• _Records shown_:
------------------------------------------------------------

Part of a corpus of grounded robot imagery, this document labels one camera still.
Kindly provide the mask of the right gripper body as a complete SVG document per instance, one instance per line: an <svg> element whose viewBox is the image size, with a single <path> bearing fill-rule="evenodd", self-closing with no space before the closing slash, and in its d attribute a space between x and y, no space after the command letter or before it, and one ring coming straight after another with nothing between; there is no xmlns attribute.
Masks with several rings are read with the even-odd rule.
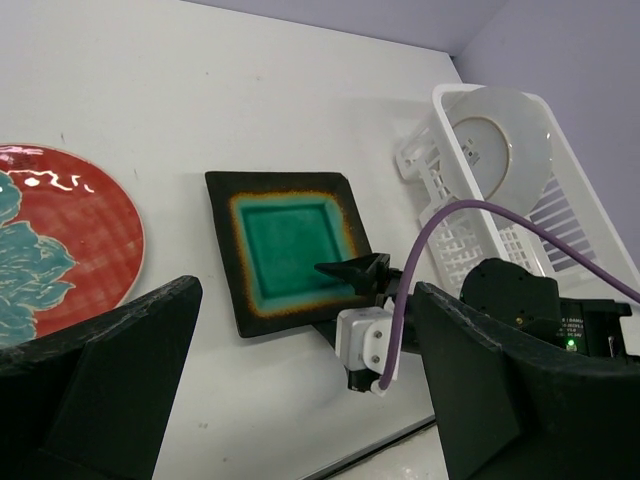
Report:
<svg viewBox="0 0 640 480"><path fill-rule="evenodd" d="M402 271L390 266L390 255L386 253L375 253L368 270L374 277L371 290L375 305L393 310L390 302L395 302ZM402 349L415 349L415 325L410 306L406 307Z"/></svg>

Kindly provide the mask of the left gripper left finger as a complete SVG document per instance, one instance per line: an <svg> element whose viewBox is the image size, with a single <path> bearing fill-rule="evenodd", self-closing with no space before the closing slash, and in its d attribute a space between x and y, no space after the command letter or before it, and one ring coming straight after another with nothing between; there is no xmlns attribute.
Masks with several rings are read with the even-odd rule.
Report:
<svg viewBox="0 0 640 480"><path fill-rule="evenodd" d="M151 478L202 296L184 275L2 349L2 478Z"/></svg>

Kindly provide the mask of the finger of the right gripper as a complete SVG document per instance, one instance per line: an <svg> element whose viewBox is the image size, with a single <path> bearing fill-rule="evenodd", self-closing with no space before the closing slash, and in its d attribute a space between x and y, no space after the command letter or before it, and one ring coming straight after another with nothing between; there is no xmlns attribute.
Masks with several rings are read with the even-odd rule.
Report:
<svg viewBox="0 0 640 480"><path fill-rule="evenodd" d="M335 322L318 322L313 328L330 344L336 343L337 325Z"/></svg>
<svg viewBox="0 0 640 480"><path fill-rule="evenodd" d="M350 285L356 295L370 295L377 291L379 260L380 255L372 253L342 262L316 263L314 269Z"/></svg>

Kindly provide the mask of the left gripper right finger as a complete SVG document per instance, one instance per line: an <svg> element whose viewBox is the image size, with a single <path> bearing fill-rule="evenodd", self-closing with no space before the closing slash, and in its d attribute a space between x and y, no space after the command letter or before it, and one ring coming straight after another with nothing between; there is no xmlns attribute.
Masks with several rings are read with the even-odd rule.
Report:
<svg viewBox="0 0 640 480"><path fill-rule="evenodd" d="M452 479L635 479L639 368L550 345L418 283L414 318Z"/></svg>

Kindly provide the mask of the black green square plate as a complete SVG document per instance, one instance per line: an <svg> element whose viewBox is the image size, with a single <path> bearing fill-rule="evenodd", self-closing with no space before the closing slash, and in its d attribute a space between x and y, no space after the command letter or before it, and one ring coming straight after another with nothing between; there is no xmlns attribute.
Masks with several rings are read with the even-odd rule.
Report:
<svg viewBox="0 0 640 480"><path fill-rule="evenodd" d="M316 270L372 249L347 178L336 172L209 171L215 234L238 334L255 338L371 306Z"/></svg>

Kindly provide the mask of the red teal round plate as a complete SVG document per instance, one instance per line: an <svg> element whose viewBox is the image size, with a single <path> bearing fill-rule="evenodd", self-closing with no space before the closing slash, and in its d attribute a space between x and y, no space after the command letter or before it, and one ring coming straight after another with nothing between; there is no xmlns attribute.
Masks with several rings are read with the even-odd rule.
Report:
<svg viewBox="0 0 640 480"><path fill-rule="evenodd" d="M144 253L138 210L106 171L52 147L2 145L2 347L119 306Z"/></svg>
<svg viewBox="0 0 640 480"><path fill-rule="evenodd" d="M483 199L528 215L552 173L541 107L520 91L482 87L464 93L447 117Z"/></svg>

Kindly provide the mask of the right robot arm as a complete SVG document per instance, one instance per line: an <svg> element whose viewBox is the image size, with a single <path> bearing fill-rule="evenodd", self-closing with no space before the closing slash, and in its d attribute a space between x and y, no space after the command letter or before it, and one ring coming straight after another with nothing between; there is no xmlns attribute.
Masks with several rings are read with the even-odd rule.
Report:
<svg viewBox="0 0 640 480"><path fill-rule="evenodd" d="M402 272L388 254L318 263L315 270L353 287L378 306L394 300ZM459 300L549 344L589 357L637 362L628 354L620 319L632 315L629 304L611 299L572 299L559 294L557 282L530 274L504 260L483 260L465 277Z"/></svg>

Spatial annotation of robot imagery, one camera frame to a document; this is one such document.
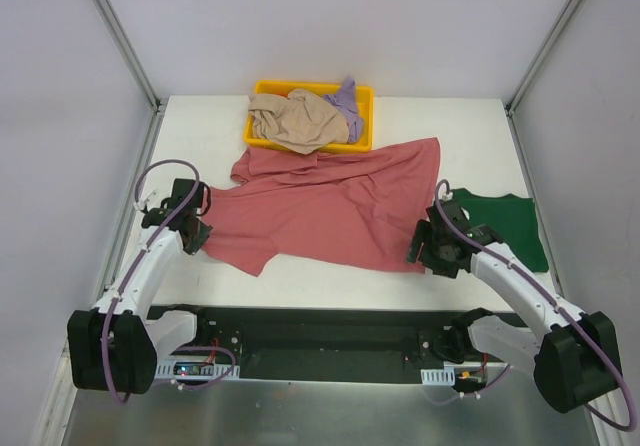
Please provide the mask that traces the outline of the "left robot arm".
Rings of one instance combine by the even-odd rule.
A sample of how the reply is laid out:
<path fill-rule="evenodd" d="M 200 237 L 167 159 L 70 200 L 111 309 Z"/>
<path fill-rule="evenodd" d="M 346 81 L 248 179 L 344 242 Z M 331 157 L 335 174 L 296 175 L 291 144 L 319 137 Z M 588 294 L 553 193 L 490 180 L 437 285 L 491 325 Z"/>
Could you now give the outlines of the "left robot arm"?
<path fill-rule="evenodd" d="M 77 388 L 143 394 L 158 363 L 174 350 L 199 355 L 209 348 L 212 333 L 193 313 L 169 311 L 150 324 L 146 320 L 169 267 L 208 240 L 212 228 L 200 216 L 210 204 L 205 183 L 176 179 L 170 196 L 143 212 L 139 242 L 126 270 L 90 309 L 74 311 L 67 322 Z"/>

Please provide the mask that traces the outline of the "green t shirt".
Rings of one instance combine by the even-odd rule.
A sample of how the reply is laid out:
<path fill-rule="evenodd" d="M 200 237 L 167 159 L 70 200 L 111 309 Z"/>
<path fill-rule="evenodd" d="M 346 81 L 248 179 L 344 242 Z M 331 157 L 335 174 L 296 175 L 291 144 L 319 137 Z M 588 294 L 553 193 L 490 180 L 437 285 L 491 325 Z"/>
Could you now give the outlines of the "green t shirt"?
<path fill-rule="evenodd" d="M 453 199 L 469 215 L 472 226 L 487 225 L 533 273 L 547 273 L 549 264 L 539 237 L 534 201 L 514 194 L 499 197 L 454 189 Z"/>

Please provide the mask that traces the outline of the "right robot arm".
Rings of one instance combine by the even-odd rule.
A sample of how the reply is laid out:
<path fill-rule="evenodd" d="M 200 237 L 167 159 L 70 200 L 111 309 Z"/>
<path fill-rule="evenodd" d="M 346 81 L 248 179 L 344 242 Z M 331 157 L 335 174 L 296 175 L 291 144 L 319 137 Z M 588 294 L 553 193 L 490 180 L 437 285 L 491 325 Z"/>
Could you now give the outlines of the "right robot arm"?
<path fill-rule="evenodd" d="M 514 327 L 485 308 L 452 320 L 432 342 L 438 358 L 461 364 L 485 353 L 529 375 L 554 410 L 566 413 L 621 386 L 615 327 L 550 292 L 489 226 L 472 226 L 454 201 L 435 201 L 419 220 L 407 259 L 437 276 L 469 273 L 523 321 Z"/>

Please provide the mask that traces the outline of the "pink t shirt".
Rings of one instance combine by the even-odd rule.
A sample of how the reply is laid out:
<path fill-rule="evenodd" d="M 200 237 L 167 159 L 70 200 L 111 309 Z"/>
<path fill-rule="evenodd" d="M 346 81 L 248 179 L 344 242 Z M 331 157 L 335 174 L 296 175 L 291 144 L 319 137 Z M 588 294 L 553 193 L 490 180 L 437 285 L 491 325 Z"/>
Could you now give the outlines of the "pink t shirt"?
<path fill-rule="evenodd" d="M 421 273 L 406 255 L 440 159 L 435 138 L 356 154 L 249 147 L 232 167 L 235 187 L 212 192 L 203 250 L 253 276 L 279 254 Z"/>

------------------------------------------------------------

• _Action item_: Determine which lines above include the word "traces", and report those lines in full.

• _Task response_:
Please provide the mask that traces the outline of the "left robot arm".
Please provide the mask that traces the outline of the "green t shirt".
Please provide the mask that traces the outline of the "right robot arm".
Please provide the mask that traces the outline of the "pink t shirt".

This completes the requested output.